FOLK-DANCE enthusiasts will enjoy Hora by Avi Weissblei, which looks at the history of this beloved Israeli dance tradition and asks whether it can survive. The screening will be followed by an Israeli folk dancing circle in the Idan & Batia Ofer Park with professional dance leader Mimi Kogan.
The brothers who paved the way for Mizrahi singers such as Zohar Argov, Shimi Tavori, and Haim Moshe to enjoy mainstream success are the subject of The Kings of Cassettes – The Reuveni Brothers by Dani Dothan and Dalia Mevorach.
A look at Iranian culture
The war with Iran is over for now, and this is a perfect time to look at the Iranian culture the regime wants to suppress. Raving Iran by Susanne Regina Meures features Arash and Anoosh, a DJ duo from Tehran battling to play their music despite strong opposition from the local regime. Googoosh – Made of Fire by Niloufar Taghizadeh tells the story of a pop singer whose career was buried by the Iranian Revolution but who later became a voice of resistance and a symbol of hope. The film will be followed by a master class with singer and actress Liraz Charchi.
Does Sound Heal, a documentary by Dom Giorgi explores music, frequency and science with the world’s leading researchers, scientists, professors, sound therapists, composers, philosophers, and medicinal musicians. The screening will be followed by a group meditation session.
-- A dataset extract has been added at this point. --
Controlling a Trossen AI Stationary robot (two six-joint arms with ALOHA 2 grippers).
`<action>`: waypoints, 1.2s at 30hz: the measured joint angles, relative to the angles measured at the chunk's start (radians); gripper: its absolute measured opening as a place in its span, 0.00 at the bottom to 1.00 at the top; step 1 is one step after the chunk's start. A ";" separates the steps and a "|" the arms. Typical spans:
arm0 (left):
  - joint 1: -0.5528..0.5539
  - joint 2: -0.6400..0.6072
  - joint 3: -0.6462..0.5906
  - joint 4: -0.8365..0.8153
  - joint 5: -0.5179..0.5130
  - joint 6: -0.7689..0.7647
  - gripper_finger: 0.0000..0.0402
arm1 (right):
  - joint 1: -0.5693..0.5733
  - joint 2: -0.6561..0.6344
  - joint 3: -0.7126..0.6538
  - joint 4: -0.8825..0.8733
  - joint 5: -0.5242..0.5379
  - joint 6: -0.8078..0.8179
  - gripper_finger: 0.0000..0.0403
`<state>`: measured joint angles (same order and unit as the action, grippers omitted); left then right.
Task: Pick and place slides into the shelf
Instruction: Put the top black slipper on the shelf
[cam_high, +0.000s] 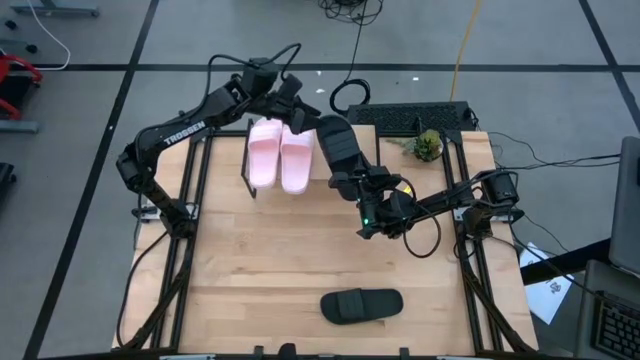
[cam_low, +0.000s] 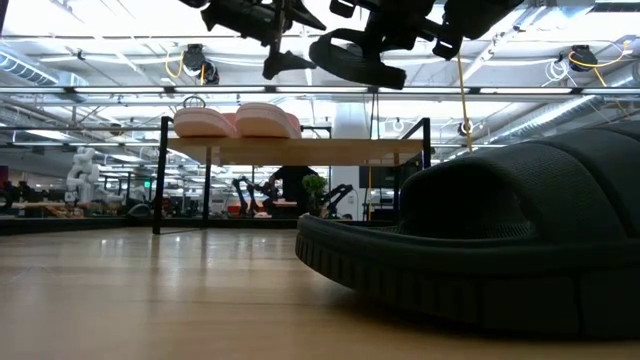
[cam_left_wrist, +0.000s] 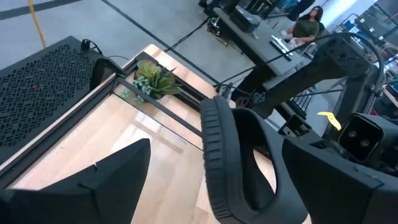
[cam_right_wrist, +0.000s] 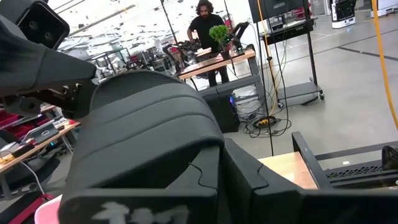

The festival will close on August 21 with a screening of Marianne and Leonard: Words of Love by Nick Broomfield, which tells of the poignant and tragic love story between Leonard Cohen and his muse Marianne Ihlen, whom he met in 1960 on the Greek island of Hydra. The outdoor screening will be followed by a live performance of Leonard Cohen’s best songs by Ivri Lider and the Camerata.